_What the task requires_
What is wanted is an exact copy of the lines from the top of the listing through the line containing "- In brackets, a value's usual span".

_Dataset extract_
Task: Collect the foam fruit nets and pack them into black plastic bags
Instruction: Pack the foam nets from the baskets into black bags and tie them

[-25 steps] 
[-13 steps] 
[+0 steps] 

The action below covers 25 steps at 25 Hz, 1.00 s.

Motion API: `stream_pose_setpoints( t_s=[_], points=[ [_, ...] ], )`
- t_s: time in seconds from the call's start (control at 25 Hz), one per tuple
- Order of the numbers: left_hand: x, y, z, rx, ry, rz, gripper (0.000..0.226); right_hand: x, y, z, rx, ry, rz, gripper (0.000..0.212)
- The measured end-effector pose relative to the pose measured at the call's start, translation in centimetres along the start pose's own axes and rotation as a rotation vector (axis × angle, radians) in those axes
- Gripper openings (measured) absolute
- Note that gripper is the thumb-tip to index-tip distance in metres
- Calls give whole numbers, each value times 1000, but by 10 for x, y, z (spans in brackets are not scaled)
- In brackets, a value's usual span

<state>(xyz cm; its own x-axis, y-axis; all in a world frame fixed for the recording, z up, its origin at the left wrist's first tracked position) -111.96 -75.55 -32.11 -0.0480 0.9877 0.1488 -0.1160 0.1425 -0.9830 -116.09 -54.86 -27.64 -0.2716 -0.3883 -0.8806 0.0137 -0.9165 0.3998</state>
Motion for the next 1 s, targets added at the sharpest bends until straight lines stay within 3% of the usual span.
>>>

_Response below_
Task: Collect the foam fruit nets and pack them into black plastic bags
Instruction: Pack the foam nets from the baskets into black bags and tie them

[-25 steps] 
[-13 steps] 
[+0 steps] 

The action below covers 25 steps at 25 Hz, 1.00 s.

Motion API: `stream_pose_setpoints( t_s=[_], points=[ [_, ...] ], )`
- t_s: time in seconds from the call's start (control at 25 Hz), one per tuple
- Order of the numbers: left_hand: x, y, z, rx, ry, rz, gripper (0.000..0.226); right_hand: x, y, z, rx, ry, rz, gripper (0.000..0.212)
- The measured end-effector pose relative to the pose measured at the call's start, translation in centimetres along the start pose's own axes and rotation as a rotation vector (axis × angle, radians) in those axes
- Gripper openings (measured) absolute
- Note that gripper is the thumb-tip to index-tip distance in metres
- Calls give whole numbers, each value times 1000, but by 10 for x, y, z (spans in brackets are not scaled)
- In brackets, a value's usual span

That completes the output.